The 44-year-old activist established fact nationally for his reviews on the corruption that has flourished under President Vladimir Putin's government.

His wide support places the Kremlin in a strategic bind - officials are apparently unwilling to back down by letting him head out free, but keeping him in custody risks more protests and criticism from the West.

In a statement, the U.S. STATE DEPT. condemned "the usage of harsh methods against protesters and journalists this weekend in cities throughout Russia" and named on Russian authorities to promptly release Navalny and all those detained at protests.

Navalny faces a courtroom hearing in early February to determine whether his sentence found in the criminal case for fraud and money-laundering - which Navalny says was politically motivated - is converted to 3 1/2 years behind bars.

Moscow police on Thursday arrested three best Navalny associates, several of whom were later jailed for intervals of nine and 10 days.

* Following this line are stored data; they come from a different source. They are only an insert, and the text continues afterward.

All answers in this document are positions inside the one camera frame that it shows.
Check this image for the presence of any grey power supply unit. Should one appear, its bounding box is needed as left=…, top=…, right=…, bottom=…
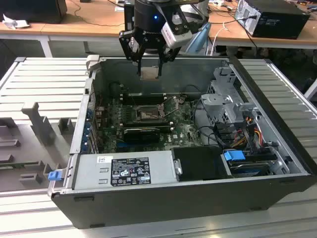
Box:
left=73, top=150, right=183, bottom=190

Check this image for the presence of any large black box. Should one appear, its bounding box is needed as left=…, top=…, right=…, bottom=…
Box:
left=0, top=0, right=68, bottom=25

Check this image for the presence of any grey plastic case latch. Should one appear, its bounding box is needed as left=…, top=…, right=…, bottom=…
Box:
left=86, top=55, right=101, bottom=80

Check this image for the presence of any black wire connector block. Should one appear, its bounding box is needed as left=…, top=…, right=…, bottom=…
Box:
left=213, top=122, right=236, bottom=143

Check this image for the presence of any black PC tower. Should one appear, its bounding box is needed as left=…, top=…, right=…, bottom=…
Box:
left=234, top=0, right=311, bottom=40

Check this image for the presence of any black open PC case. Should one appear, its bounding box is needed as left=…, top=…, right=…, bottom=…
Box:
left=47, top=55, right=317, bottom=230

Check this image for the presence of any silver metal drive cage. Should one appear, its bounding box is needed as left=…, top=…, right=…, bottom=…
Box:
left=200, top=64, right=261, bottom=126

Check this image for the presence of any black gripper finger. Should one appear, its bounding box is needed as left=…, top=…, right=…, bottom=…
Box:
left=118, top=30, right=143, bottom=77
left=158, top=46, right=182, bottom=76

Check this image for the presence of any pale blue teach pendant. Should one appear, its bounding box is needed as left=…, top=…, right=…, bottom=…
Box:
left=185, top=21, right=212, bottom=54

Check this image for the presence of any white crumpled paper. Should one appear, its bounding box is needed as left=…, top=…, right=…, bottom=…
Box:
left=1, top=13, right=31, bottom=30

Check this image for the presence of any small black box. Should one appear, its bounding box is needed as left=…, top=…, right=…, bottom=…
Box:
left=123, top=2, right=136, bottom=32

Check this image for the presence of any wooden desk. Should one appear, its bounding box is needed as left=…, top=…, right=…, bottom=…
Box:
left=0, top=0, right=136, bottom=58
left=208, top=0, right=317, bottom=49

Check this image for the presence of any RAM slot with white clips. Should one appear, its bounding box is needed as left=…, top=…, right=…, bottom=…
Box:
left=122, top=98, right=165, bottom=102
left=123, top=92, right=166, bottom=97
left=120, top=125, right=174, bottom=131
left=120, top=120, right=173, bottom=125

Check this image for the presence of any hard disk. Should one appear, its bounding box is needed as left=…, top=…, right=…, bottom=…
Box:
left=229, top=161, right=271, bottom=178

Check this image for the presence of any grey parts rack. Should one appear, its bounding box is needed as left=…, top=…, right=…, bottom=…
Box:
left=0, top=101, right=75, bottom=193

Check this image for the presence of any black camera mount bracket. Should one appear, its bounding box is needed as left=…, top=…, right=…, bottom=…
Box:
left=172, top=11, right=197, bottom=34

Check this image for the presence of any silver CPU chip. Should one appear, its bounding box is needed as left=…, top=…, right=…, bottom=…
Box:
left=140, top=65, right=160, bottom=80

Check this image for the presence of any white cable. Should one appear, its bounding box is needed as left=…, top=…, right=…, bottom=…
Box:
left=207, top=23, right=230, bottom=57

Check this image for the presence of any green motherboard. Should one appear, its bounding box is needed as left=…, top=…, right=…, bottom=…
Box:
left=95, top=95, right=206, bottom=153

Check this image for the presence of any black plastic shroud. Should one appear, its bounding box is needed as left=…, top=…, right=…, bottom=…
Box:
left=170, top=146, right=233, bottom=181

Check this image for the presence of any green RAM stick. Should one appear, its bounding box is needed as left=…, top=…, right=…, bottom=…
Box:
left=0, top=161, right=42, bottom=170

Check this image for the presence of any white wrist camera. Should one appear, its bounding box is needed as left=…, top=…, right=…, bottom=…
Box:
left=160, top=21, right=193, bottom=48

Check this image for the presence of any metal CPU socket cover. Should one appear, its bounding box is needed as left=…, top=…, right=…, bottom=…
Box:
left=158, top=95, right=186, bottom=119

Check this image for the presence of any blue disk carrier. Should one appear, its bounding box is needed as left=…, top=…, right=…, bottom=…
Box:
left=222, top=149, right=246, bottom=165

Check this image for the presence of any orange yellow wire bundle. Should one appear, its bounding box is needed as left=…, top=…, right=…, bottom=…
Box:
left=232, top=128, right=264, bottom=147

Navalny fell right into a coma while aboard a domestic air travel from Siberia to Moscow on Aug. 20. He was transferred from a hospital in Siberia to a Berlin hospital two days soon after. Labs in Germany, France and Sweden, and studies by the business for the Prohibition of Chemical Weapons, proven that he was exposed to the Soviet-period Novichok nerve agent.

Russian authorities insisted that the doctors who treated Navalny in Siberia before he was airlifted to Germany found no traces of poison and also have challenged German officials to provide proof his poisoning. Russia refused to available a full-fledged criminal inquiry, citing too little evidence that Navalny was poisoned.

Previous month, Navalny released the recording of a telephone call he reported he made to a man he described as an alleged member of several officers of the Government Security Service, or FSB, who purportedly poisoned him on August and then tried out to cover it up. The FSB dismissed the documenting as fake.

Navalny is a thorn found in the Kremlin's side for ten years, unusually durable within an opposition activity often demoralized by repressions.

He has been jailed repeatedly in connection with protests and twice was convicted of financial misdeeds found in conditions that he said were politically motivated. He experienced significant eye destruction when an assailant threw disinfectant into his face. He was extracted from jail to a hospital in 2019 with an illness that authorities said was an allergic attack but which various suspected was a poisoning.